Hereabouts are some strips of tillage and the headgates that dam up
the creek for the village weirs; upstream you catch the growl of
the arrastra. Wild vines that begin among the willows lap
over to the orchard rows, take the trellis and roof-tree.
There is another town above Las Uvas that merits some
attention, a town of arches and airy crofts, full of linnets,
blackbirds, fruit birds, small sharp hawks, and mockingbirds that
sing by night. They pour out piercing, unendurably sweet cavatinas
above the fragrance of bloom and musky smell of fruit. Singing is
in fact the business of the night at Las Uvas as sleeping is for
midday. When the moon comes over the mountain wall new-washed from
the sea, and the shadows lie like lace on the stamped floors of the
patios, from recess to recess of the vine tangle runs the thrum of
guitars and the voice of singing.
At Las Uvas they keep up all the good customs brought out of
Old Mexico or bred in a lotus-eating land; drink, and are merry and
look out for something to eat afterward; have children, nine or ten
to a family, have cock-fights, keep the siesta, smoke cigarettes
and wait for the sun to go down.
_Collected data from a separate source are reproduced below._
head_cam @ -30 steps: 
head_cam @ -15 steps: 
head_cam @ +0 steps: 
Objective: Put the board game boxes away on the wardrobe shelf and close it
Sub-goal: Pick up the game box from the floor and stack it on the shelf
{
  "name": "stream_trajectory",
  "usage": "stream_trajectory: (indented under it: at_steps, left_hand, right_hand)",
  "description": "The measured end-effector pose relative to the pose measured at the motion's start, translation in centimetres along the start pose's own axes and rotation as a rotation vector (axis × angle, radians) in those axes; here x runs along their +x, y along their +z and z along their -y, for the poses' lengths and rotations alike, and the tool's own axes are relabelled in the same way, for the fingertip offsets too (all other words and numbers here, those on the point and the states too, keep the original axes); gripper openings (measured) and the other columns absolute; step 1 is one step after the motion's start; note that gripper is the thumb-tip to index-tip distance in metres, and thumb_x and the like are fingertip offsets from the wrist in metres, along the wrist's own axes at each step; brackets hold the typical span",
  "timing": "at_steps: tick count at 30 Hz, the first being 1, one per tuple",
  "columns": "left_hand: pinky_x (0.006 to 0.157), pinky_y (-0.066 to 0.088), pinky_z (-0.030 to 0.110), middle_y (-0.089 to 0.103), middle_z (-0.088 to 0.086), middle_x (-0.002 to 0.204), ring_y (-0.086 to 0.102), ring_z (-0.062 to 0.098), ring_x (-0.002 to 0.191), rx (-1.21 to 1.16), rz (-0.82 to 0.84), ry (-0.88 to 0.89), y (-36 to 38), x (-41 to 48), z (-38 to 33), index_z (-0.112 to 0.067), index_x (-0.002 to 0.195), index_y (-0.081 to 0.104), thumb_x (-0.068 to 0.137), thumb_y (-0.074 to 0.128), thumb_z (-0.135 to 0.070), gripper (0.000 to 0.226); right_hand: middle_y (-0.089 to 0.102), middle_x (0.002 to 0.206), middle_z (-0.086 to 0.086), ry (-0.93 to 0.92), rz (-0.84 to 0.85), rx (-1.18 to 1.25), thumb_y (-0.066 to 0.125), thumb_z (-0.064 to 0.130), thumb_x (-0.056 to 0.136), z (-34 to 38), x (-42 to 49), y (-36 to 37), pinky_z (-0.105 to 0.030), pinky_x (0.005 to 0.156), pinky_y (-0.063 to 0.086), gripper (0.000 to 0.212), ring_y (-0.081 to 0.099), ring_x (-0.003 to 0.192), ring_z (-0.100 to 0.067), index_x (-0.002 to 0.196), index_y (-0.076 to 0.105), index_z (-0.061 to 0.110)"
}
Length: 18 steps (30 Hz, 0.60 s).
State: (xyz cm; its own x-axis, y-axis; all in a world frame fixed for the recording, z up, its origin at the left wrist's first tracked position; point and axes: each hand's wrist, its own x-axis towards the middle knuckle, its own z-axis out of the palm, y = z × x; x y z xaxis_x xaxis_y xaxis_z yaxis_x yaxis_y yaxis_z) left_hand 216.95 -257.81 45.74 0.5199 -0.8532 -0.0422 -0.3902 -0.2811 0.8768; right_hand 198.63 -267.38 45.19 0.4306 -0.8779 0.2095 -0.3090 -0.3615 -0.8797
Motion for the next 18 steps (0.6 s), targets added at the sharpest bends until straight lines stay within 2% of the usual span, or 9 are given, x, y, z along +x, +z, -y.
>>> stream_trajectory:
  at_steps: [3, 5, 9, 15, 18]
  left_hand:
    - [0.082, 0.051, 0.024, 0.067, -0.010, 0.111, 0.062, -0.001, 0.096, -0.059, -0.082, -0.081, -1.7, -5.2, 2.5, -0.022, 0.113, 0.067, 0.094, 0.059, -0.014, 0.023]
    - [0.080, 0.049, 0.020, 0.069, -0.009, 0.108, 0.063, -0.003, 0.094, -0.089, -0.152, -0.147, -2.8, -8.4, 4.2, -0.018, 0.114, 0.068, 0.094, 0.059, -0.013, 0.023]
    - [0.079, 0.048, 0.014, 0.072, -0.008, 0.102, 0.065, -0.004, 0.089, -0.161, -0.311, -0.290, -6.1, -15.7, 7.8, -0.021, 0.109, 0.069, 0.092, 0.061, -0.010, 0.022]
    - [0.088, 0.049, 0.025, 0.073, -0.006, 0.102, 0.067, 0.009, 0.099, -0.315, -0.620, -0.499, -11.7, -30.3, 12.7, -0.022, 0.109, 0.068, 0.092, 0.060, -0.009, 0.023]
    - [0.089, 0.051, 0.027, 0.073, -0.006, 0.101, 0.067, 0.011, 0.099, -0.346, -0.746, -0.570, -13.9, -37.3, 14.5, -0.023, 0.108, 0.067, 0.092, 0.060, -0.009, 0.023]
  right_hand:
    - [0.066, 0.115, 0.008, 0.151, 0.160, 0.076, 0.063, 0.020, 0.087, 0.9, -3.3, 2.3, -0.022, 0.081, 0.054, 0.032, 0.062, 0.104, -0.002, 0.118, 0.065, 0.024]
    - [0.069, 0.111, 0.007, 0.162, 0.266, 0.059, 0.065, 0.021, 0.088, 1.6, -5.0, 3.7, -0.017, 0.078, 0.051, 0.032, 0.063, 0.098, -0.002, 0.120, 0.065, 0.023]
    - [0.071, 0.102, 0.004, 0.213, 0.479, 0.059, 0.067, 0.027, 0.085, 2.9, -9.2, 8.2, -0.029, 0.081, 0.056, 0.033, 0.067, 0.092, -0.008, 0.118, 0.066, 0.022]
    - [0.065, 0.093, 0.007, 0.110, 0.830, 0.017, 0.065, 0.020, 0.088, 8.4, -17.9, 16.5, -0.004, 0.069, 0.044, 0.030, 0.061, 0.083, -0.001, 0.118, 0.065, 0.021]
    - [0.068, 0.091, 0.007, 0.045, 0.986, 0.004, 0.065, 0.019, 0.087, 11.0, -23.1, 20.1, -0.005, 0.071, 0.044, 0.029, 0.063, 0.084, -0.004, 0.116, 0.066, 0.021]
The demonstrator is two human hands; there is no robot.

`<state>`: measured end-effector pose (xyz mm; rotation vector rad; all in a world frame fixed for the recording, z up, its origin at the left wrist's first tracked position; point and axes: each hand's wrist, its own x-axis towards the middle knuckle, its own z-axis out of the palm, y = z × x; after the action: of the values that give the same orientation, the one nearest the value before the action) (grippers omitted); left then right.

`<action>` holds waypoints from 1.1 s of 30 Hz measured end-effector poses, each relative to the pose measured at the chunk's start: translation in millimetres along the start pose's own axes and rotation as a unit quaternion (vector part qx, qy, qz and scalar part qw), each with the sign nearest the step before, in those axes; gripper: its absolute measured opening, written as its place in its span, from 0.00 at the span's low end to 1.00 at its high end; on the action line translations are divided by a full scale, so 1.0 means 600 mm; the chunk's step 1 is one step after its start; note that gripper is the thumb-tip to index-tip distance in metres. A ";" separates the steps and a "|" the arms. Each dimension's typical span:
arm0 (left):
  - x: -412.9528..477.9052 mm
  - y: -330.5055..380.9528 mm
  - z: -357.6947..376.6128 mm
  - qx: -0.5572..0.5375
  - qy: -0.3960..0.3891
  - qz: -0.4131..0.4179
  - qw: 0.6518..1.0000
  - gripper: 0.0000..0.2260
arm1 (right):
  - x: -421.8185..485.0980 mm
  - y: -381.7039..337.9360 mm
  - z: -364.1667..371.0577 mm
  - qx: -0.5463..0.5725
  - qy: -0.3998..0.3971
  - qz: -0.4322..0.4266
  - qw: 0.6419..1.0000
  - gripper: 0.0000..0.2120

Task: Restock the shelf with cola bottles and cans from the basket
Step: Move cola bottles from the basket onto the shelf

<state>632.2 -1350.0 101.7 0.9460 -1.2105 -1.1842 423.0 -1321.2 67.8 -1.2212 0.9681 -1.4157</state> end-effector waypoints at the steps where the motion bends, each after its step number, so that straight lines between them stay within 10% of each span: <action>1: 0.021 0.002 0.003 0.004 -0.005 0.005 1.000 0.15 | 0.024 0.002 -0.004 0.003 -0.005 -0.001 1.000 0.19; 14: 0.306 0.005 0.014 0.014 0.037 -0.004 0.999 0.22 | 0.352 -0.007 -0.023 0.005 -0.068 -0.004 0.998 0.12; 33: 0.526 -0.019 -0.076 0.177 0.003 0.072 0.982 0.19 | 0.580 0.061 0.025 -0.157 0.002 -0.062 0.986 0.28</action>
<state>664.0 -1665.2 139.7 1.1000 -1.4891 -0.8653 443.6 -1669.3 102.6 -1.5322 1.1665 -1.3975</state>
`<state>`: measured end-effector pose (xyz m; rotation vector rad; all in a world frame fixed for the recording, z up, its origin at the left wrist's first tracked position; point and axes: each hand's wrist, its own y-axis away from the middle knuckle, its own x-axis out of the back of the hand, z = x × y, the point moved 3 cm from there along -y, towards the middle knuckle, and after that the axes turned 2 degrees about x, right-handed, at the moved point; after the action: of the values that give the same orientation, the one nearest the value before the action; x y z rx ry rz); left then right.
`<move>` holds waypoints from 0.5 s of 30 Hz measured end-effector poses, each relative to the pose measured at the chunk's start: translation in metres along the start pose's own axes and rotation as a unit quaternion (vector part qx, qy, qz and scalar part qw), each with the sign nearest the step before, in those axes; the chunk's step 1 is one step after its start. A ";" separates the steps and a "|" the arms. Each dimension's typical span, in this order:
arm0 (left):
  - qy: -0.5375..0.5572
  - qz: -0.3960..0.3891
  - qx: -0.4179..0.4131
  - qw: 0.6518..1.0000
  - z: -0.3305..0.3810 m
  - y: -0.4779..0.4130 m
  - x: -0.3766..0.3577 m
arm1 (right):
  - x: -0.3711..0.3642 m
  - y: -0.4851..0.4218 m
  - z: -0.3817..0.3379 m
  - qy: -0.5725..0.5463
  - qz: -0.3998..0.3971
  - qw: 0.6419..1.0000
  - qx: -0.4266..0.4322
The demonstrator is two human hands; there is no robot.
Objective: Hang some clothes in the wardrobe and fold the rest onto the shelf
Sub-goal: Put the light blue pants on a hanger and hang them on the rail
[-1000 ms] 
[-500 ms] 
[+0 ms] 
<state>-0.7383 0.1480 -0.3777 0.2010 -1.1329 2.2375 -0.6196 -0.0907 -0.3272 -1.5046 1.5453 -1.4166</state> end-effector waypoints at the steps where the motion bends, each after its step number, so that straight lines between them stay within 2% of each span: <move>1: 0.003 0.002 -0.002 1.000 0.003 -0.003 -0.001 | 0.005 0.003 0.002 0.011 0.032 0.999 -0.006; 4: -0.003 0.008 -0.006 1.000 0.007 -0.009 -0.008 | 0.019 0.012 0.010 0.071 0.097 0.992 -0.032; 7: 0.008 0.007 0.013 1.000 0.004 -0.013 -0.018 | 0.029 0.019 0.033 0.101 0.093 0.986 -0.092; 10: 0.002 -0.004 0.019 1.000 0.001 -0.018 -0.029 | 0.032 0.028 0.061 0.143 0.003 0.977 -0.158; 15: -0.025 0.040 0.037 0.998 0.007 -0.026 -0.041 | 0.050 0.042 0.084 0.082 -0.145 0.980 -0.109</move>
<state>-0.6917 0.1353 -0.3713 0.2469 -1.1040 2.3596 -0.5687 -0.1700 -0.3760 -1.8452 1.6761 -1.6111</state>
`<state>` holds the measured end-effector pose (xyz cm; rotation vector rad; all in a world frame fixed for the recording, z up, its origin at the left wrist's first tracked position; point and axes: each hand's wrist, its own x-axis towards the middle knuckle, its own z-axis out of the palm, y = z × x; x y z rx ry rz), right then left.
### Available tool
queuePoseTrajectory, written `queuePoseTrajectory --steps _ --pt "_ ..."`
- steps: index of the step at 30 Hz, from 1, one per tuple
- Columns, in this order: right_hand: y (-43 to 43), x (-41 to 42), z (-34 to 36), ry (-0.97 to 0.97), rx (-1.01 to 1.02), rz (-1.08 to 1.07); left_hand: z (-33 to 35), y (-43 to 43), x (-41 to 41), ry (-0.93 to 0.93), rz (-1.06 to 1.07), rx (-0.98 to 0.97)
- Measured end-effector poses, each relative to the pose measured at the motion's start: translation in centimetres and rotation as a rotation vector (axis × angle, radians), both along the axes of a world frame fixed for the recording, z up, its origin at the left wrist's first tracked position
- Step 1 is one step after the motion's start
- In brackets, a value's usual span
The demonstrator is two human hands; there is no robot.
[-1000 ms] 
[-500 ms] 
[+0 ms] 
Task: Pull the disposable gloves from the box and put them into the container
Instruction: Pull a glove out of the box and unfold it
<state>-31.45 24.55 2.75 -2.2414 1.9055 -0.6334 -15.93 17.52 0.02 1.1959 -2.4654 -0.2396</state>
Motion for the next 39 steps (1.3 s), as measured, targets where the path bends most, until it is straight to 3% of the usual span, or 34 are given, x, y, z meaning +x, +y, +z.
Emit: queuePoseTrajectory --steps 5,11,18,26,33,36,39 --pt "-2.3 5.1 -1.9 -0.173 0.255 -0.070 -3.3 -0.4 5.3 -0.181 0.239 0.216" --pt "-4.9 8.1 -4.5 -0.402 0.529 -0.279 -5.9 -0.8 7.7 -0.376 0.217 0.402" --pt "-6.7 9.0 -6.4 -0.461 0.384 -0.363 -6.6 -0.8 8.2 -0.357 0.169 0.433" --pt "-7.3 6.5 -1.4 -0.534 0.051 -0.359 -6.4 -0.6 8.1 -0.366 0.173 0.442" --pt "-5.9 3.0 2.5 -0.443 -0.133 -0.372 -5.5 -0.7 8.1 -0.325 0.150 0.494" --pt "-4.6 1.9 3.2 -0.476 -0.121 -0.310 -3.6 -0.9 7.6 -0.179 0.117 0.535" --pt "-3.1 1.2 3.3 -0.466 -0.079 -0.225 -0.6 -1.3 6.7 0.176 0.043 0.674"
And always they dance; at dusk on
the smooth adobe floors, afternoons under the trellises where the
earth is damp and has a fruity smell. A betrothal, a wedding, or
a christening, or the mere proximity of a guitar is sufficient
occasion; and if the occasion lacks, send for the guitar and dance
anyway.
All this requires explanation. Antonio Sevadra,
drifting this way from Old Mexico with the flood that poured into
the Tappan district after the first notable strike, discovered La
Golondrina. It was a generous lode and Tony a good fellow; to work
it he brought in all the Sevadras, even to the twice-removed; all
the Castros who were his wife's family, all the Saises, Romeros,
and Eschobars,--the relations of his relations-in-law. There you
have the beginning of a pretty considerable town. To these accrued
much of the Spanish California float swept out of the southwest by
eastern enterprise. They slacked away again when the price of
silver went down, and the ore dwindled in La Golondrina. All the
hot eddy of mining life swept away from that corner of the hills,
but there were always those too idle, too poor to move, or too
easily content with El Pueblo de Las Uvas.
Nobody comes nowadays to the town of the grape vines except,
as we say, "with the breath of crying," but of these enough. All
the low sills run over with small heads.